%%
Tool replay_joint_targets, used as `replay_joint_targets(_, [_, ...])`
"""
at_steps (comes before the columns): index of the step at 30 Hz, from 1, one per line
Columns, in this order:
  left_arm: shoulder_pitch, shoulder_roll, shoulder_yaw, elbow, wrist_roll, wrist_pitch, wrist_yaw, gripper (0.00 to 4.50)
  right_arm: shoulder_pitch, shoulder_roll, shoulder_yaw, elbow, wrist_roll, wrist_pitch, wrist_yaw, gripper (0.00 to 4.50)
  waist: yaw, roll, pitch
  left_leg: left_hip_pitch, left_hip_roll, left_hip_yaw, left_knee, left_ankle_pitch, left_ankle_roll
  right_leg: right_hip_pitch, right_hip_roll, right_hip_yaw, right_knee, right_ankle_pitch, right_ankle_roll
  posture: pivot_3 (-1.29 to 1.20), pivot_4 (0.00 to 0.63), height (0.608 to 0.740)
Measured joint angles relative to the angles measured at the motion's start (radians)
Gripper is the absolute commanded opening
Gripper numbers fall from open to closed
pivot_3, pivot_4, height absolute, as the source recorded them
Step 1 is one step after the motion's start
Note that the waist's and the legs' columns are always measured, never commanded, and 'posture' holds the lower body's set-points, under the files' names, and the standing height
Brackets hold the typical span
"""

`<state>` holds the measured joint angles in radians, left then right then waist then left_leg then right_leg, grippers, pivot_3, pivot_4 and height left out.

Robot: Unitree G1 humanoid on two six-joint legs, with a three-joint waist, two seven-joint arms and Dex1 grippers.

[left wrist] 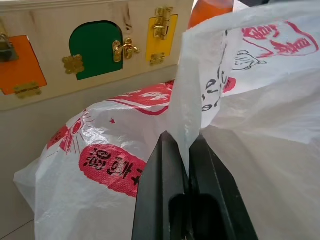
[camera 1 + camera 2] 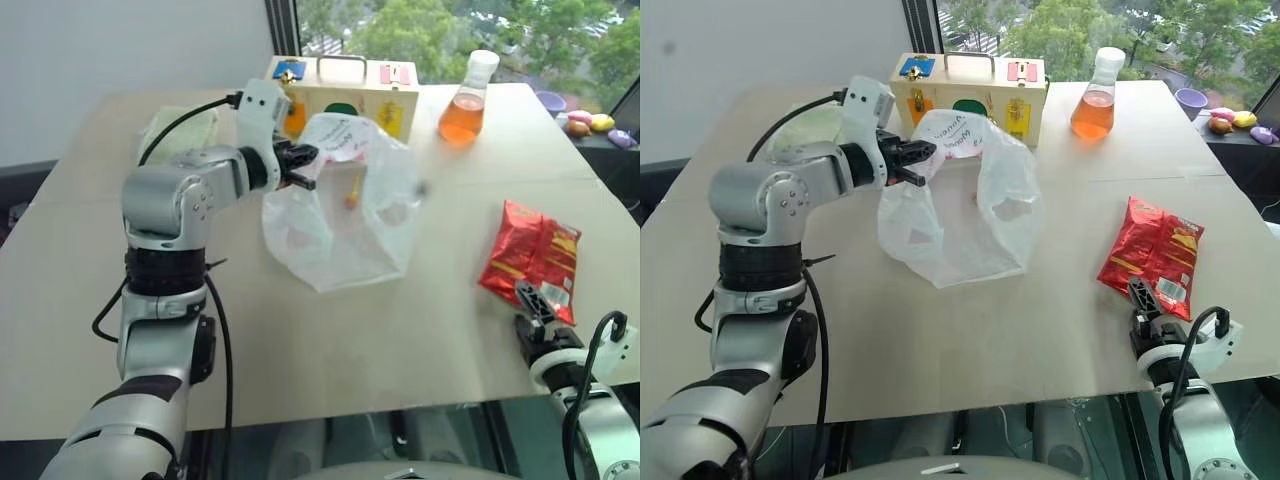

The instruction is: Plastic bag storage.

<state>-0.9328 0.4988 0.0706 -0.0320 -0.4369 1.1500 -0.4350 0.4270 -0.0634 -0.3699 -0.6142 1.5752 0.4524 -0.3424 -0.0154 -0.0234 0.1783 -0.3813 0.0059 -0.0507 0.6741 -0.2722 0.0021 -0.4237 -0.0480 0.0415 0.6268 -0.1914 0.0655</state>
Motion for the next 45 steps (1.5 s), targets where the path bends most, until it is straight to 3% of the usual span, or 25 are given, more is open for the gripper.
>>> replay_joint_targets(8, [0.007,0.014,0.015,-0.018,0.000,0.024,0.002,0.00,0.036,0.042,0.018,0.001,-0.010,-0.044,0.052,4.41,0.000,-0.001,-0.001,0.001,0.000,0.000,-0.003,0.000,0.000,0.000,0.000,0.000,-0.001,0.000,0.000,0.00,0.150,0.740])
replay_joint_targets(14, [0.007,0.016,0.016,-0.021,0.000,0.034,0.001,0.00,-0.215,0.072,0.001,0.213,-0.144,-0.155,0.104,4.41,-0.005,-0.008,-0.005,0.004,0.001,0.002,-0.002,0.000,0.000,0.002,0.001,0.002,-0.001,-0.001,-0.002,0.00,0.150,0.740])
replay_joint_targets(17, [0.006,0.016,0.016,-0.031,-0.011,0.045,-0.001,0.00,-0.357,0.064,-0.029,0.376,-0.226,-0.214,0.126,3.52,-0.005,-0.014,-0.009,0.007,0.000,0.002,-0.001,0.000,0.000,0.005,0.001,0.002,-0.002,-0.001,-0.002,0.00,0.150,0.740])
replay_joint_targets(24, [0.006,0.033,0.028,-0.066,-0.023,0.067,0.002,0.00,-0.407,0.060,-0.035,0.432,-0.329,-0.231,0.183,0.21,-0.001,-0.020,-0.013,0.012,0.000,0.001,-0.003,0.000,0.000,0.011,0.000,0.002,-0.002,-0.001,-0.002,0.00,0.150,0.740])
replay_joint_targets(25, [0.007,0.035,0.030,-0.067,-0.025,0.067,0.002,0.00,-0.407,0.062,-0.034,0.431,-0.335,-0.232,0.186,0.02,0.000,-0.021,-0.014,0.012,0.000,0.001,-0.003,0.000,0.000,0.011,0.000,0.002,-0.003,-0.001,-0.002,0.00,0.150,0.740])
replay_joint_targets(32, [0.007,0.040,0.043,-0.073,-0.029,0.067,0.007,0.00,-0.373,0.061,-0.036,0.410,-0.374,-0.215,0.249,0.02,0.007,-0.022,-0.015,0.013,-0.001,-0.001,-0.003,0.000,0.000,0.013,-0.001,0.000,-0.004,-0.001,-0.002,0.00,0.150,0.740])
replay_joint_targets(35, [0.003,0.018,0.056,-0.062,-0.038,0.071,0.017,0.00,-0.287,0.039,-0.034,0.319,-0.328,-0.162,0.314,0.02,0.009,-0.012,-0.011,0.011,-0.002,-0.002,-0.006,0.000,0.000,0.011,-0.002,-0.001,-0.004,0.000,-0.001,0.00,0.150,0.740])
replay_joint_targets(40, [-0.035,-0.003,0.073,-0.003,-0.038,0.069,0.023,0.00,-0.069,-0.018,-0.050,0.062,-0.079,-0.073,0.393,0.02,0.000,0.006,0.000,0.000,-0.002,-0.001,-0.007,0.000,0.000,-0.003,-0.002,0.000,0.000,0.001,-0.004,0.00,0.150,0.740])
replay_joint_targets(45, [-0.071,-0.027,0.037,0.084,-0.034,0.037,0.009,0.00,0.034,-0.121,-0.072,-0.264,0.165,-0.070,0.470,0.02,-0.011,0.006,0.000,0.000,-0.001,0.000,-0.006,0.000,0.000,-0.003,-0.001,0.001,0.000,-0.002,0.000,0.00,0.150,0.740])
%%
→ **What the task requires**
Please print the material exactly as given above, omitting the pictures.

→ **Answer space**
Tool replay_joint_targets, used as `replay_joint_targets(_, [_, ...])`
"""
at_steps (comes before the columns): index of the step at 30 Hz, from 1, one per line
Columns, in this order:
  left_arm: shoulder_pitch, shoulder_roll, shoulder_yaw, elbow, wrist_roll, wrist_pitch, wrist_yaw, gripper (0.00 to 4.50)
  right_arm: shoulder_pitch, shoulder_roll, shoulder_yaw, elbow, wrist_roll, wrist_pitch, wrist_yaw, gripper (0.00 to 4.50)
  waist: yaw, roll, pitch
  left_leg: left_hip_pitch, left_hip_roll, left_hip_yaw, left_knee, left_ankle_pitch, left_ankle_roll
  right_leg: right_hip_pitch, right_hip_roll, right_hip_yaw, right_knee, right_ankle_pitch, right_ankle_roll
  posture: pivot_3 (-1.29 to 1.20), pivot_4 (0.00 to 0.63), height (0.608 to 0.740)
Measured joint angles relative to the angles measured at the motion's start (radians)
Gripper is the absolute commanded opening
Gripper numbers fall from open to closed
pivot_3, pivot_4, height absolute, as the source recorded them
Step 1 is one step after the motion's start
Note that the waist's and the legs' columns are always measured, never commanded, and 'posture' holds the lower body's set-points, under the files' names, and the standing height
Brackets hold the typical span
"""

`<state>` holds the measured joint angles in radians, left then right then waist then left_leg then right_leg, grippers, pivot_3, pivot_4 and height left out.

Robot: Unitree G1 humanoid on two six-joint legs, with a three-joint waist, two seven-joint arms and Dex1 grippers.

[left wrist] 
[camera 1 + camera 2] 

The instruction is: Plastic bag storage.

<state>-0.9328 0.4988 0.0706 -0.0320 -0.4369 1.1500 -0.4350 0.4270 -0.0634 -0.3699 -0.6142 1.5752 0.4524 -0.3424 -0.0154 -0.0234 0.1783 -0.3813 0.0059 -0.0507 0.6741 -0.2722 0.0021 -0.4237 -0.0480 0.0415 0.6268 -0.1914 0.0655</state>
Motion for the next 45 steps (1.5 s), targets where the path bends most, until it is straight to 3% of the usual span, or 25 are given, more is open for the gripper.
>>> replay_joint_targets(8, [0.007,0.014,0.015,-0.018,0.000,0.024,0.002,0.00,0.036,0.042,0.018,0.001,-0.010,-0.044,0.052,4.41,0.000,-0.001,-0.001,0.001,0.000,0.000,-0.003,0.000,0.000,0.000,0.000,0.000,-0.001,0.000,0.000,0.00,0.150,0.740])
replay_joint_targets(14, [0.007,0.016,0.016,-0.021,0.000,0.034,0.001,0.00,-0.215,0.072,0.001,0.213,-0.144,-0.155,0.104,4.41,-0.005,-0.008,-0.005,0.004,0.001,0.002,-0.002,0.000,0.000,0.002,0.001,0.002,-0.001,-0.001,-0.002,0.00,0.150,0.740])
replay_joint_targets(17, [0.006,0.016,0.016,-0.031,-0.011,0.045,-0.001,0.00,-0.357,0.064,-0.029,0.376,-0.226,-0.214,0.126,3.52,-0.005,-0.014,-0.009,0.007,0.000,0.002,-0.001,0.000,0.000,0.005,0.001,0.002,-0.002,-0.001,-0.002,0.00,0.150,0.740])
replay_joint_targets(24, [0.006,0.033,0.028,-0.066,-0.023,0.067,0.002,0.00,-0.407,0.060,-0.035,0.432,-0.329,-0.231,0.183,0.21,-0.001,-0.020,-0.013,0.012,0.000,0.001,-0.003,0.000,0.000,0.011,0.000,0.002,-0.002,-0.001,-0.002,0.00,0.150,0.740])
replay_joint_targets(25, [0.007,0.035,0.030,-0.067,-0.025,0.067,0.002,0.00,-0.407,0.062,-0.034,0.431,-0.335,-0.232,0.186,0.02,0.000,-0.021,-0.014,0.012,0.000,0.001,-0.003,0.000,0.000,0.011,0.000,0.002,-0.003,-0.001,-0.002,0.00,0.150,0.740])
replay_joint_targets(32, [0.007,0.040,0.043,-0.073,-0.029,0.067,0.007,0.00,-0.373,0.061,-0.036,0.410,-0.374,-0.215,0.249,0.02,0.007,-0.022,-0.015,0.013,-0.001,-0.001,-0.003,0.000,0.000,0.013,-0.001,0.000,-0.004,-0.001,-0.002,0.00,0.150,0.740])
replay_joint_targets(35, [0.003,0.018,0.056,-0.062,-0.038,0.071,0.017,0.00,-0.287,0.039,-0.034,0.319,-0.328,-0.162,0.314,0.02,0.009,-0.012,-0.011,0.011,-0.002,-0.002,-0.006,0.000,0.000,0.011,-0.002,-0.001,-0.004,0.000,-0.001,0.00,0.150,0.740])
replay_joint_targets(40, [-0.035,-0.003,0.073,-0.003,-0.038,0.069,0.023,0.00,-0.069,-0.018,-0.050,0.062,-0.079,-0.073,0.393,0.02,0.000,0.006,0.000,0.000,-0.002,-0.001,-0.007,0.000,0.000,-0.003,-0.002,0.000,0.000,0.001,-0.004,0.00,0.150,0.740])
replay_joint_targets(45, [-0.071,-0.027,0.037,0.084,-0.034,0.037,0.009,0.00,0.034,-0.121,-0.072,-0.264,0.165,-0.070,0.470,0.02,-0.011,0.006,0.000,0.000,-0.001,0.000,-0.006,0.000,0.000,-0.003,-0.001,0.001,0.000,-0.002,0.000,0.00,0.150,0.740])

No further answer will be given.